» **Records for processing**:
+++
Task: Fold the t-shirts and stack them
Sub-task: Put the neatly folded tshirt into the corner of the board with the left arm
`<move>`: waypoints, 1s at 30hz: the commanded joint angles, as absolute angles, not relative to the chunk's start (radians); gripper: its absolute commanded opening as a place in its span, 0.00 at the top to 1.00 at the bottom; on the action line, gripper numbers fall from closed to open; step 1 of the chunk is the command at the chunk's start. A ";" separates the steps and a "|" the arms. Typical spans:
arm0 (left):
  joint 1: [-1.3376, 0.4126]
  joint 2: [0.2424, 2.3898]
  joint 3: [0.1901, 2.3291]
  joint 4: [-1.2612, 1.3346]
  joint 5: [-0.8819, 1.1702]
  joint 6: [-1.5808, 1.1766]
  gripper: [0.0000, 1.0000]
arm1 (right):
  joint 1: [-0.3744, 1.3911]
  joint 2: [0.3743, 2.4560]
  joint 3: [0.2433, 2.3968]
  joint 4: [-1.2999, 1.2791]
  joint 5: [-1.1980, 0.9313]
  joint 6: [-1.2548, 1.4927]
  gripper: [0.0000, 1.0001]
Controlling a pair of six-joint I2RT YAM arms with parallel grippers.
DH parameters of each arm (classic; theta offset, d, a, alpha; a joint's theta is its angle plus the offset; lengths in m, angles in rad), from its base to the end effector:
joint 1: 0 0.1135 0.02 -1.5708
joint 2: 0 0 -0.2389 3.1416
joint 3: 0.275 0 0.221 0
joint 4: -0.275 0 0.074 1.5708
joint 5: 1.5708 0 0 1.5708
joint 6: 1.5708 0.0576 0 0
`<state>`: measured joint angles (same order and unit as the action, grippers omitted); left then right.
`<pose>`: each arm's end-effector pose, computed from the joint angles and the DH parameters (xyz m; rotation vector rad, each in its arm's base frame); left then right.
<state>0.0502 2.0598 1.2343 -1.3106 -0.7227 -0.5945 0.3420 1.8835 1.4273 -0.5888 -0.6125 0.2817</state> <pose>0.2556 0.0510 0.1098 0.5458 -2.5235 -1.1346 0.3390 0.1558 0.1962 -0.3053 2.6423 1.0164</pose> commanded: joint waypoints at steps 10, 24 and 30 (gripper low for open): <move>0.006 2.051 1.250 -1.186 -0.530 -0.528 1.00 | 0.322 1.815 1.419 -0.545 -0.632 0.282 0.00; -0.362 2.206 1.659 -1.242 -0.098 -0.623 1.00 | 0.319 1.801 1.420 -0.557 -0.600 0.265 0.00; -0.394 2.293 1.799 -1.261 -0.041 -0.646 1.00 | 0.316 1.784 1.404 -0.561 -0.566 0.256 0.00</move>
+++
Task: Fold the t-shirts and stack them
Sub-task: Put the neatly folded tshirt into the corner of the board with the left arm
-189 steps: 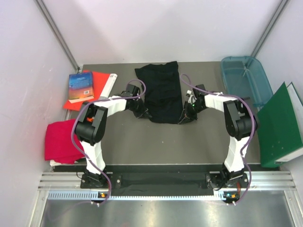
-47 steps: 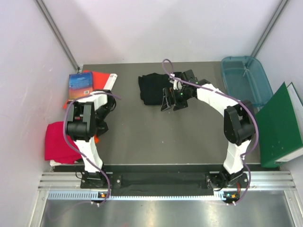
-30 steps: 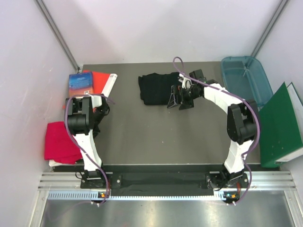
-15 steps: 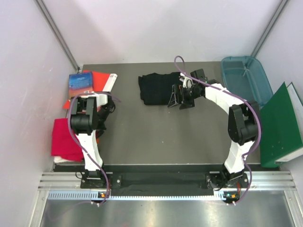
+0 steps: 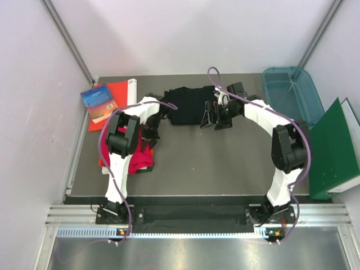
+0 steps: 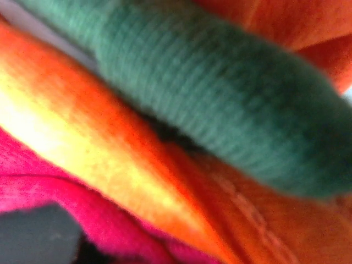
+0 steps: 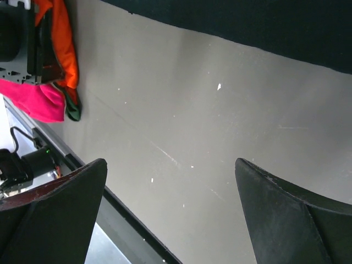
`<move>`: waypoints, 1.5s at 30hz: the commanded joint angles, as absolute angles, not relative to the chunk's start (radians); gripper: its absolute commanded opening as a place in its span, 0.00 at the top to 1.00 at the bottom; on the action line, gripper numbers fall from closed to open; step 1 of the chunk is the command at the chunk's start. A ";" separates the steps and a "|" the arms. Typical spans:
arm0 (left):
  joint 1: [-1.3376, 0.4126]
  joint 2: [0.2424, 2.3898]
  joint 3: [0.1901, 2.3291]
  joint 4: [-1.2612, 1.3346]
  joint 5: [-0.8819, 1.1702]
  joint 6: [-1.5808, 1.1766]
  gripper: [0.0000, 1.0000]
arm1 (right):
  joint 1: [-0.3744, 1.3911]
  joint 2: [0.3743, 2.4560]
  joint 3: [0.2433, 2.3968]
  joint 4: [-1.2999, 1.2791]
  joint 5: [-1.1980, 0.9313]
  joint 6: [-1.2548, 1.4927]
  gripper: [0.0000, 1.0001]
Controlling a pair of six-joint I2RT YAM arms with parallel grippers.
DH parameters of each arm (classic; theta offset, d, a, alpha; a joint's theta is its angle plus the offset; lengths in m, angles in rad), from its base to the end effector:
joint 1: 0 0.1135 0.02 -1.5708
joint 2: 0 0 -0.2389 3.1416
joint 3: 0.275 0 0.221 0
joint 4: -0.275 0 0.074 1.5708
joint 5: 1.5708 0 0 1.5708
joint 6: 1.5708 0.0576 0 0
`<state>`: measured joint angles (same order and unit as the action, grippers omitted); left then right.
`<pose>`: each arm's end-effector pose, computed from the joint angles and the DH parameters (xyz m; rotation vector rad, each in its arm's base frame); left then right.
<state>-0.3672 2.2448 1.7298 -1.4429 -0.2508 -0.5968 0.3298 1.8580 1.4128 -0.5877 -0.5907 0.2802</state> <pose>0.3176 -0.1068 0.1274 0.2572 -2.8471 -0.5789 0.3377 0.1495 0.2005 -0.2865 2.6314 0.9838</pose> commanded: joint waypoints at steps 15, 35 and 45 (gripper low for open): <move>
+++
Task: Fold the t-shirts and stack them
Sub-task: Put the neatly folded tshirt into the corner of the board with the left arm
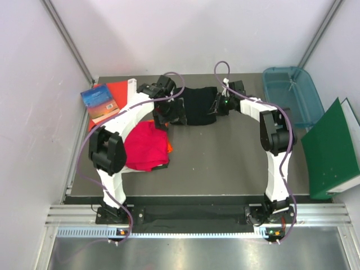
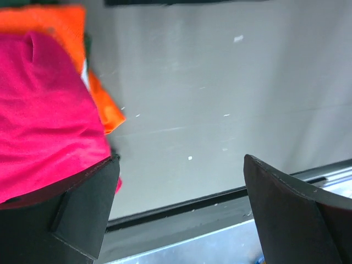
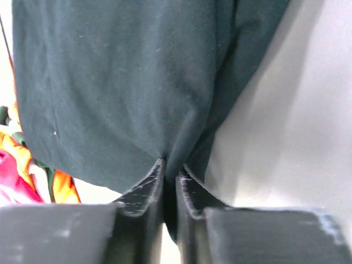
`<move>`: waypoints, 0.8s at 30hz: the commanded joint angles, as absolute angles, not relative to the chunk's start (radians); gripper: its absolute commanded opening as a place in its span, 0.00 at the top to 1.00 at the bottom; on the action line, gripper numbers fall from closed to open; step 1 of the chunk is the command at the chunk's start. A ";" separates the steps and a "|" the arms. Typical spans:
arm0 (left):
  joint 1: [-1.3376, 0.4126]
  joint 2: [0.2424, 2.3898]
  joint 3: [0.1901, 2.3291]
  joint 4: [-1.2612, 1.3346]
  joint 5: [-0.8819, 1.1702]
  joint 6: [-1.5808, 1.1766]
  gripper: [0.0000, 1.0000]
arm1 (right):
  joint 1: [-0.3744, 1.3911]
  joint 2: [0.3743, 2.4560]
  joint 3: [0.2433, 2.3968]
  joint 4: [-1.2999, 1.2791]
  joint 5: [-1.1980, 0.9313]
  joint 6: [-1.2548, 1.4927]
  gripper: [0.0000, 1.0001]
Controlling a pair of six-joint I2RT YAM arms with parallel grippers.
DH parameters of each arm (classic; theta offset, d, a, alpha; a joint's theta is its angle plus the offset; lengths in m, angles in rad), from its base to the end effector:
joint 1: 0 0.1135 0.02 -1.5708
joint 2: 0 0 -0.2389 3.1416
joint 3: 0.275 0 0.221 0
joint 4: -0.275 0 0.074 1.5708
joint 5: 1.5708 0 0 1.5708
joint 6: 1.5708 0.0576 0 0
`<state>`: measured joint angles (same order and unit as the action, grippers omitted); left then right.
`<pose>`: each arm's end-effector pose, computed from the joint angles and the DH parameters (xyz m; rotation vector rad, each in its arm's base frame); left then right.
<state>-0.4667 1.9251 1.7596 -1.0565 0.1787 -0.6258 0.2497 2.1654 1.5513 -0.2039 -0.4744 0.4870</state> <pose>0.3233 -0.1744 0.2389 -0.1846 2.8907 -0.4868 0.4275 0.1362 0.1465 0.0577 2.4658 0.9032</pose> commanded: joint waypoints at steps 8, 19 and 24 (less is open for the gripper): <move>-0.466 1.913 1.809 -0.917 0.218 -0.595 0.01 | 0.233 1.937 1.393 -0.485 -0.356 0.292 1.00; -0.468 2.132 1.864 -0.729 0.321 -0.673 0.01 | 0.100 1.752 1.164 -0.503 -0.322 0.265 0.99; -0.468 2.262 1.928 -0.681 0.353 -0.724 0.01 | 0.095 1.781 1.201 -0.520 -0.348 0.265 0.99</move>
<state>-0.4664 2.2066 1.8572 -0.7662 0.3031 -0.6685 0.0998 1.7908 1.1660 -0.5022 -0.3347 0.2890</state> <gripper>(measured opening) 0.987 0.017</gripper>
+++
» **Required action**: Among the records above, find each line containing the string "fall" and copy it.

» **Result of this task**:
`<move>`: waypoints, 1s at 30hz: the commanded joint angles, as absolute angles, not relative to the chunk's start (radians); gripper: its absolute commanded opening as a place in its span, 0.00 at the top to 1.00 at the bottom; on the action line, gripper numbers fall from closed to open; step 1 of the chunk is the command at the chunk's start. A ";" separates the steps and a "|" the arms. Typical spans:
`<move>`: waypoints, 1.5s at 30hz: the commanded joint angles, as absolute angles, not relative to the chunk's start (radians); gripper: its absolute commanded opening as a place in its span, 0.00 at the top to 1.00 at the bottom; on the action line, gripper numbers fall from closed to open; step 1 of the chunk is the command at the chunk's start. A ";" separates the steps and a "|" the arms. Typical spans:
`<move>`: waypoints, 0.8s at 30hz: the commanded joint angles, as absolute angles, not relative to the chunk's start (radians); gripper: its absolute commanded opening as a place in its span, 0.00 at the top to 1.00 at the bottom; on the action line, gripper numbers fall from closed to open; step 1 of the chunk is the command at the chunk's start. A ";" separates the steps and a "|" the arms. Typical spans:

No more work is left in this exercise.